* [RECORDS FOR PROCESSING]:

# # #

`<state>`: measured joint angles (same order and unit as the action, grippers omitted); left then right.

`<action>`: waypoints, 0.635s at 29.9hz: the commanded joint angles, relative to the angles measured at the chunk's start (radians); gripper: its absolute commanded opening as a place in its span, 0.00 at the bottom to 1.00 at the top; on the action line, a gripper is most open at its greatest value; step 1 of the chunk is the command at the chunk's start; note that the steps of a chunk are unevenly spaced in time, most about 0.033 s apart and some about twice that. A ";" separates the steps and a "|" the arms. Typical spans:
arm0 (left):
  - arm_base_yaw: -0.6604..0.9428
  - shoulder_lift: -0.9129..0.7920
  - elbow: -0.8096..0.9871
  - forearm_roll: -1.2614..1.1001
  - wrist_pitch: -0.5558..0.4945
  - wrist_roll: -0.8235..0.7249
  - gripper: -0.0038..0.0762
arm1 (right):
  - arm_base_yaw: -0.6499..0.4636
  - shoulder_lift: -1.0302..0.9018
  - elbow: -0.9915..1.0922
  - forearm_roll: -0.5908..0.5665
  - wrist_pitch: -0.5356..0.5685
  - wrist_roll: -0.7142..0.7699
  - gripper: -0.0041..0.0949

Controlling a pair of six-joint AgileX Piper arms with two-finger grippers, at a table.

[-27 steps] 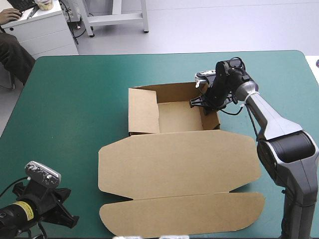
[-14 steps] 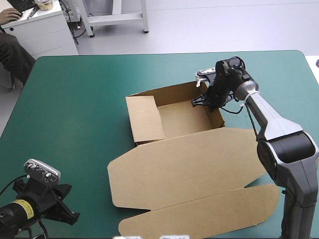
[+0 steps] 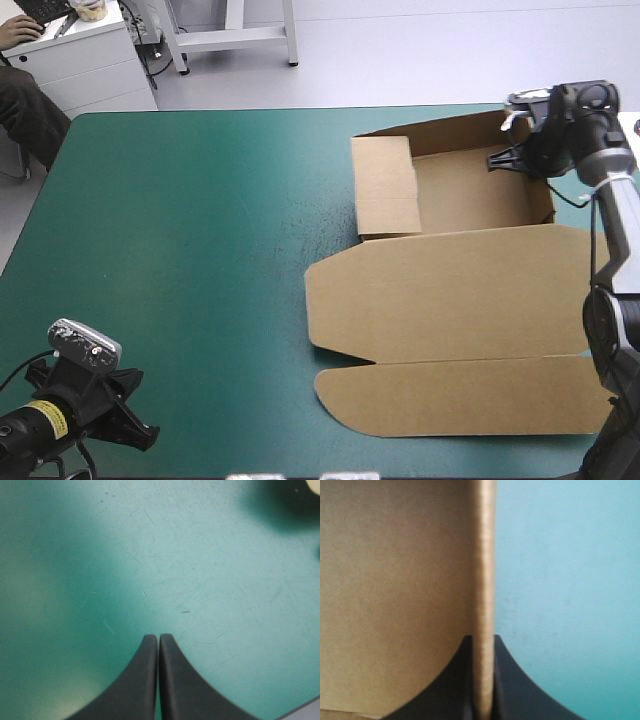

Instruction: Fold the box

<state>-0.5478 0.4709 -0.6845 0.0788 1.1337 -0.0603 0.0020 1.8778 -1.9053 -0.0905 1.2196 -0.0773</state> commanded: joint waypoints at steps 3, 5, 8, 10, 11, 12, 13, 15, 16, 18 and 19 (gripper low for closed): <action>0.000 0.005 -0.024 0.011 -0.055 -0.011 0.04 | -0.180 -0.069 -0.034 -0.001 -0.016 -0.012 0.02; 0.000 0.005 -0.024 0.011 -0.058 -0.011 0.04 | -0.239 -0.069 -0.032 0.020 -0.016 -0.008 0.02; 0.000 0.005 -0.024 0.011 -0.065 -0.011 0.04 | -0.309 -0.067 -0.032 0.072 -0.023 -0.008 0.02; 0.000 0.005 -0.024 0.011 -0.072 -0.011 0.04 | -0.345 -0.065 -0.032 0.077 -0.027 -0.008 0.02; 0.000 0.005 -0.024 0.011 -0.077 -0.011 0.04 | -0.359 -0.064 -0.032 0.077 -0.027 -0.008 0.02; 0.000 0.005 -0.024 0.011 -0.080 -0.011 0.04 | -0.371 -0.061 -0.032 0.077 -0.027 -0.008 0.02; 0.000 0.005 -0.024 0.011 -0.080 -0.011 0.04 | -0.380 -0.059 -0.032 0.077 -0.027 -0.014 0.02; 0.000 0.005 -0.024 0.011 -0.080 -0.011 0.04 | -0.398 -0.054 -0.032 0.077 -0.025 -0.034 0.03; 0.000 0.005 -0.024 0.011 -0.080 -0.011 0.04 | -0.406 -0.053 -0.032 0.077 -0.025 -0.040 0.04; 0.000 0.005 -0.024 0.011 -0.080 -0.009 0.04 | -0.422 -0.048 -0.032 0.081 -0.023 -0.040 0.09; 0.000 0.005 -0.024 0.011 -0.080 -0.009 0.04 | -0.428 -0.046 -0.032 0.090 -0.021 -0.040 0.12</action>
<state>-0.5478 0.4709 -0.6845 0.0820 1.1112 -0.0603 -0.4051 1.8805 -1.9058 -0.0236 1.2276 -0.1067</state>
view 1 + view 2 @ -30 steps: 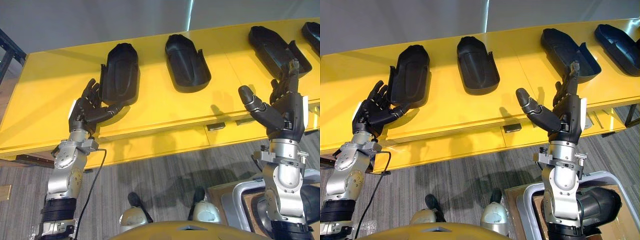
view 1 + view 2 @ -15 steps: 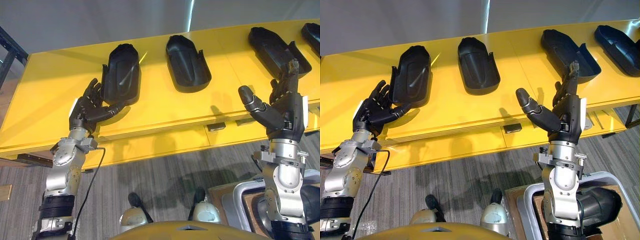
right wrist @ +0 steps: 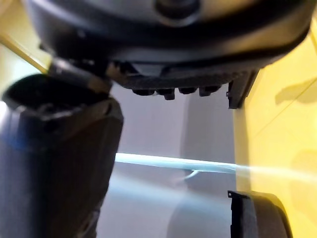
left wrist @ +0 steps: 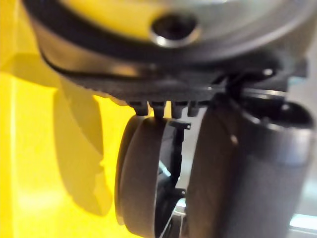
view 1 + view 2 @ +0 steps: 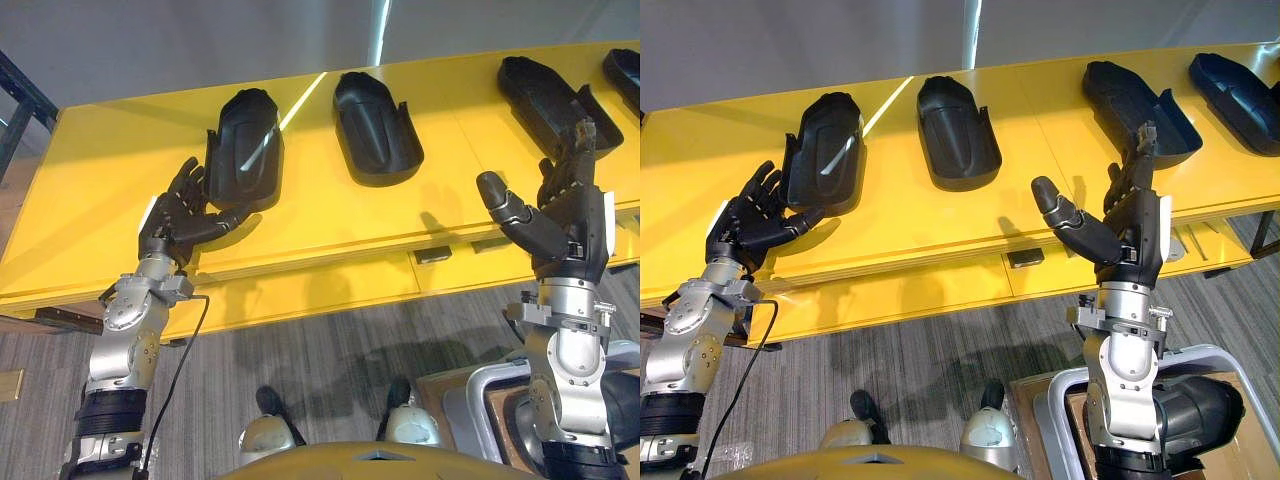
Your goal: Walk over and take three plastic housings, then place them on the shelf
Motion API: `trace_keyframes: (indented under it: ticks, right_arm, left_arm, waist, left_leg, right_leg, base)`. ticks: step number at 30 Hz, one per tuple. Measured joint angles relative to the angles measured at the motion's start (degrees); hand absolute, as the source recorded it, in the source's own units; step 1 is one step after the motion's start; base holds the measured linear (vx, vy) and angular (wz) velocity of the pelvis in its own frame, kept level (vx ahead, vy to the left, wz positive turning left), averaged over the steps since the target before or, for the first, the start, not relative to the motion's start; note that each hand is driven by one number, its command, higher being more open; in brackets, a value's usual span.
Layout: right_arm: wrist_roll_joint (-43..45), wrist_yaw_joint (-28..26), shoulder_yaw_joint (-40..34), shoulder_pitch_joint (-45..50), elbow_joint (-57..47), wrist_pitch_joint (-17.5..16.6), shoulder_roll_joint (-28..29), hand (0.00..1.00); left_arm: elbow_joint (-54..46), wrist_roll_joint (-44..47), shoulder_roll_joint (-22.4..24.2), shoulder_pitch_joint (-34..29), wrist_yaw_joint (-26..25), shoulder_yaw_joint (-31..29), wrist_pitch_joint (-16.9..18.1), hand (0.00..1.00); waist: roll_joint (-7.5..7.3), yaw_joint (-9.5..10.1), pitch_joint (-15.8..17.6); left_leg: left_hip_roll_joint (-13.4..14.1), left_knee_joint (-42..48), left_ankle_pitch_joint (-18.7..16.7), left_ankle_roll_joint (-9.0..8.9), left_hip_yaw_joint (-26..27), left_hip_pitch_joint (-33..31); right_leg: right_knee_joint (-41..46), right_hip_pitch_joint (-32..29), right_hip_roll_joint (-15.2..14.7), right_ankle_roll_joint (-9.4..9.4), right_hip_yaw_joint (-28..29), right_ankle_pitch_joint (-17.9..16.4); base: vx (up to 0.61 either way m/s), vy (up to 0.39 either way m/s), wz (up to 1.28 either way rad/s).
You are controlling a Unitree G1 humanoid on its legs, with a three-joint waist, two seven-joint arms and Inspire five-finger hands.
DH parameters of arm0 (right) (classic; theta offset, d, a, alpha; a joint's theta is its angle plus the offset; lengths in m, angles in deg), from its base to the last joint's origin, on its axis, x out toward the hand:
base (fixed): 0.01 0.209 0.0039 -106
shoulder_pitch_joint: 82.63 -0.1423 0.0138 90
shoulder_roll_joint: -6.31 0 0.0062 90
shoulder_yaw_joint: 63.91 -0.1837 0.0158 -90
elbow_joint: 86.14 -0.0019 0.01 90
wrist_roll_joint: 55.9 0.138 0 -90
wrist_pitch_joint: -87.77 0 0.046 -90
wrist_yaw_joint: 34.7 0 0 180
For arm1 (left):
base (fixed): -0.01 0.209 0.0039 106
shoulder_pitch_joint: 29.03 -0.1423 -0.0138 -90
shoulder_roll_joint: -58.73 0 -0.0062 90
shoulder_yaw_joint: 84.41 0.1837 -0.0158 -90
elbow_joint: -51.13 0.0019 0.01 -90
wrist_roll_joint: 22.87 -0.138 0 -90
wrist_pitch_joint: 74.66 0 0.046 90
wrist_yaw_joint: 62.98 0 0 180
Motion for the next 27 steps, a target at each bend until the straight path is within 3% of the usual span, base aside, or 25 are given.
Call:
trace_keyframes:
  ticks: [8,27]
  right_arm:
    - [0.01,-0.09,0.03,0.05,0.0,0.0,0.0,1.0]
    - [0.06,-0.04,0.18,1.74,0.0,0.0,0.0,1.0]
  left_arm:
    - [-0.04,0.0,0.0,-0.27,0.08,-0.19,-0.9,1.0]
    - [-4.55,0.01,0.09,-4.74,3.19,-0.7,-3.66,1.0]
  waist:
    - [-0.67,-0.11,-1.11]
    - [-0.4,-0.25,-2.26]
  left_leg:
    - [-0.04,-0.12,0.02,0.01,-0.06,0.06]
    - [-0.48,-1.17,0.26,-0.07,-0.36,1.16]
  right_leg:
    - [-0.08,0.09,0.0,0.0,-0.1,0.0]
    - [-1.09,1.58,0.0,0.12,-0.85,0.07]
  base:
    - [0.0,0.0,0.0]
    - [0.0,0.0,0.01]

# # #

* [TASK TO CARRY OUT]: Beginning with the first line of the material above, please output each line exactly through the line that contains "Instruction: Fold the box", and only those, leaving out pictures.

* [RESULT]:
`<state>`: measured joint angles (same order and unit as the action, grippers omitted); left then right.

`<action>`: waypoints, 0.635s at 29.9hz: the commanded joint angles, relative to the angles measured at the chunk's start (radians); gripper: its absolute commanded opening as a place in its span, 0.00 at the bottom to 1.00 at the top; on the action line, a gripper is most open at its greatest value; step 1 of the chunk is the command at the chunk's start; note that the steps of a chunk are unevenly spaced in time, most about 0.033 s apart and some about twice that. A ";" separates the steps and a "|" the arms. Typical spans:
arm0 (left):
  - arm_base_yaw: -0.6604..0.9428
  - shoulder_lift: -0.9129..0.7920
  - elbow: -0.8096..0.9871
  - forearm_roll: -1.2614..1.1001
  - wrist_pitch: -0.5558..0.4945
  - wrist_roll: -0.8235..0.7249
  - gripper: -0.0038..0.0762
arm1 (right):
  - arm_base_yaw: -0.6499..0.4636
  - shoulder_lift: -1.0302..0.9018
  - elbow: -0.9915..1.0922
  - forearm_roll: -0.5908..0.5665
  - wrist_pitch: -0.5356..0.5685
  - wrist_roll: -0.7142..0.7699
  - gripper: -0.0041..0.0949

Controlling a pair of six-joint AgileX Piper arms with two-finger grippers, at a table.

[-27 steps] 
[-14 steps] 
[+0 steps] 

Instruction: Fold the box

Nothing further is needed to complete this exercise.